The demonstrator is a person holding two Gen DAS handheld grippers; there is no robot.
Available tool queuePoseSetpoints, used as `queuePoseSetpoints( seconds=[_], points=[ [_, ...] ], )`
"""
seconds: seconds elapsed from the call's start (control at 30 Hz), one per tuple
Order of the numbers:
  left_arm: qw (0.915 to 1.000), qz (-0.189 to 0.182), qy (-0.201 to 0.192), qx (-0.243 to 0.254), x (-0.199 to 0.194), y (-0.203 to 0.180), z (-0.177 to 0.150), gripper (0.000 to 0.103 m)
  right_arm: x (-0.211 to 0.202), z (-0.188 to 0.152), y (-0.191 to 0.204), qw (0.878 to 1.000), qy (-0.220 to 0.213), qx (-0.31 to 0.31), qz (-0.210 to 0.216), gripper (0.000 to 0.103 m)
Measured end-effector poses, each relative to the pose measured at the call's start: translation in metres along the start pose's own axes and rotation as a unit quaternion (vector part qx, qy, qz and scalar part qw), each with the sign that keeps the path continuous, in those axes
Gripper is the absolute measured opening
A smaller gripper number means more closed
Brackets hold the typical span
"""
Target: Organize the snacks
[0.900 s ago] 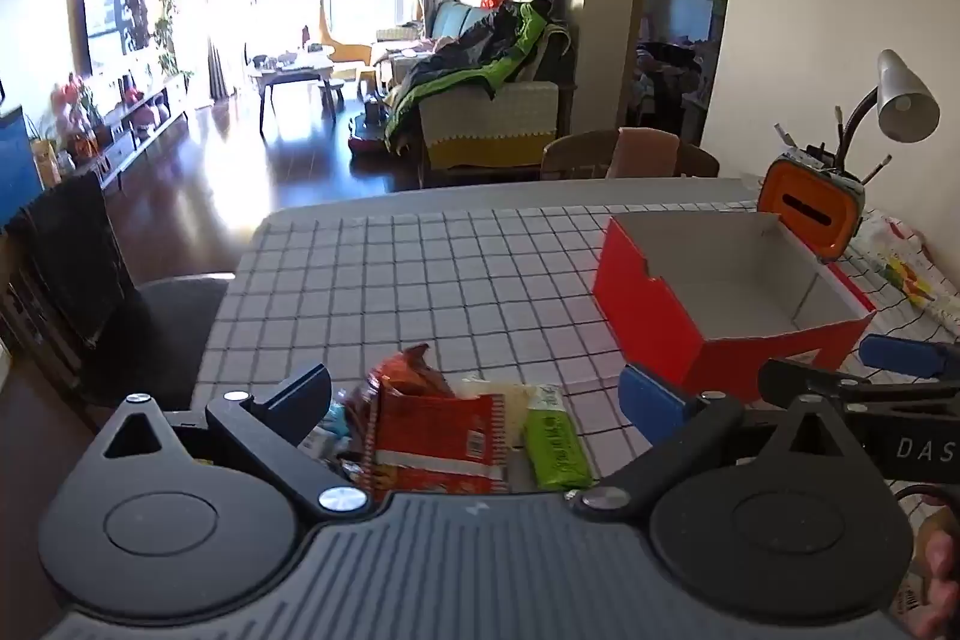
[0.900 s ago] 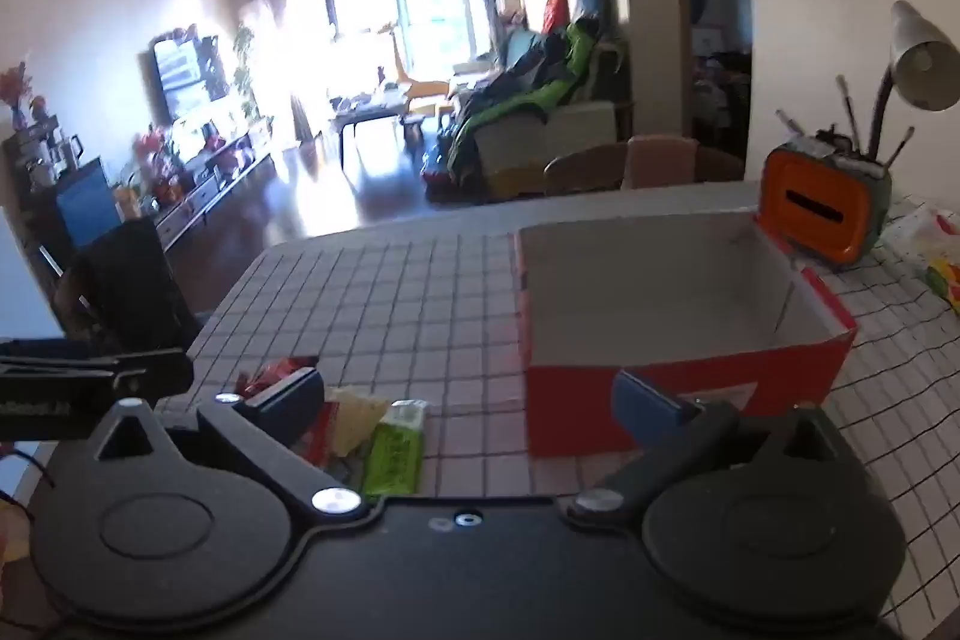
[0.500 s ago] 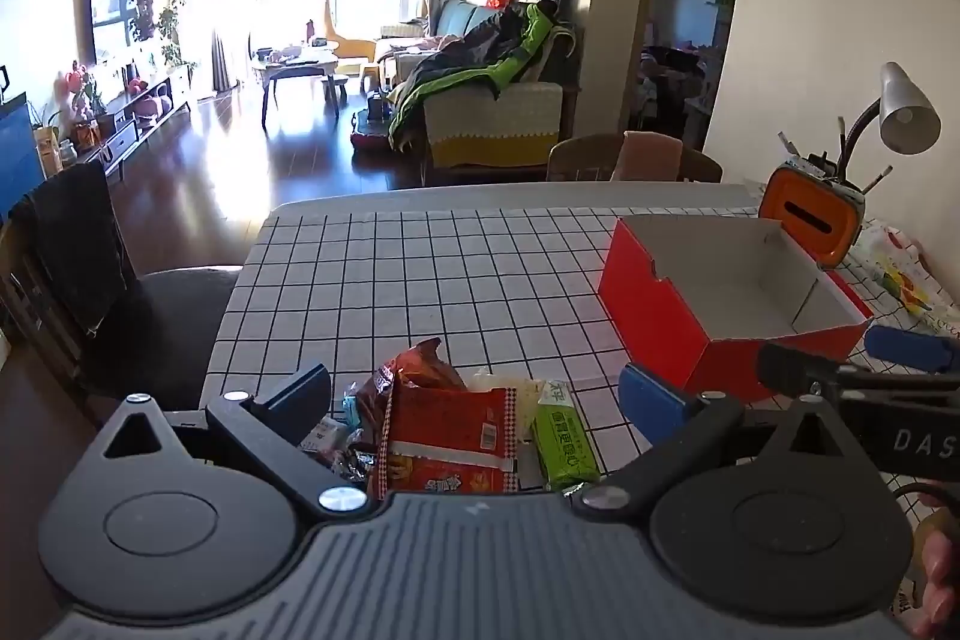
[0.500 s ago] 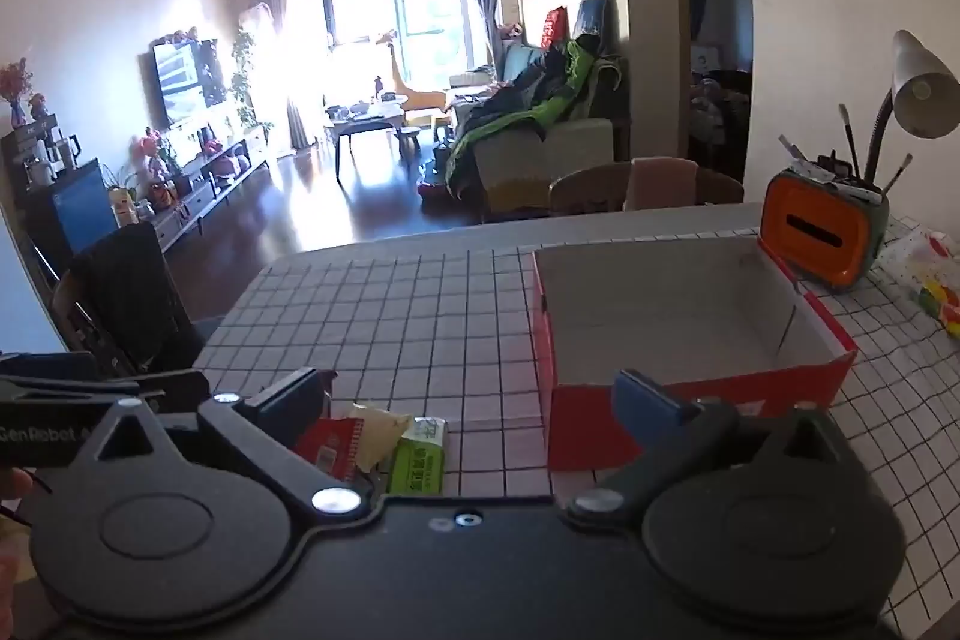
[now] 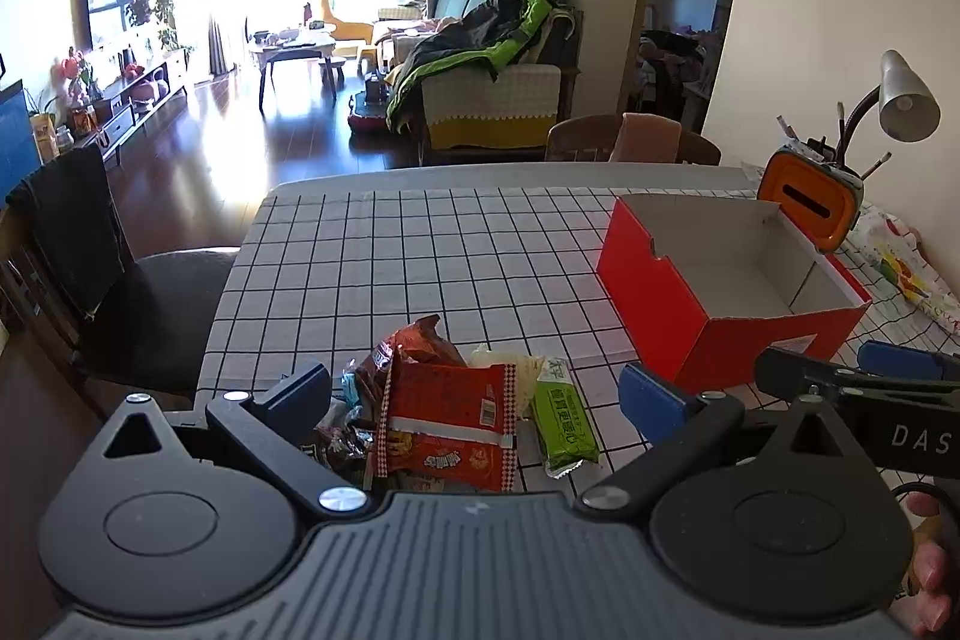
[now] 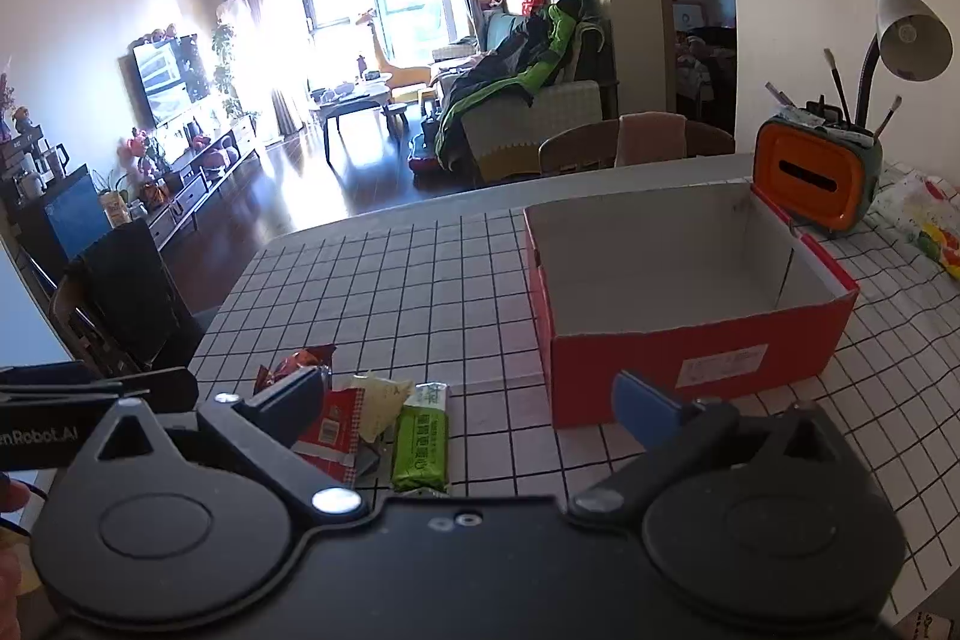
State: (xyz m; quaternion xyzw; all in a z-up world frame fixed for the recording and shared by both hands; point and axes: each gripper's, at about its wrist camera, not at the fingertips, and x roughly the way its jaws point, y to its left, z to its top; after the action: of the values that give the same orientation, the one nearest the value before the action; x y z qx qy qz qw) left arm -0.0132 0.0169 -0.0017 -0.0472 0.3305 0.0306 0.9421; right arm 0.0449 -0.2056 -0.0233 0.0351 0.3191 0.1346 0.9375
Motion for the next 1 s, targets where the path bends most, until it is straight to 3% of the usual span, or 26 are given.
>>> queuePoseSetpoints(
  seconds=[1.0],
  points=[
    [1.0000,0.001,0.009,-0.001,-0.009,0.003,-0.013,0.103,-0.004,-0.005,0.009,1.000,0.012,-0.020,-0.008,0.103]
  ],
)
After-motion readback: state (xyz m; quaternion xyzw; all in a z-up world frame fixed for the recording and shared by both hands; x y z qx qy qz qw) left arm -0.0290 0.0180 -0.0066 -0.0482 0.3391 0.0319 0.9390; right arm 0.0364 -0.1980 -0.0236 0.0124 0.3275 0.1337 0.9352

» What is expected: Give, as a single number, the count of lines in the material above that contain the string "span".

» Output for this exercise: 2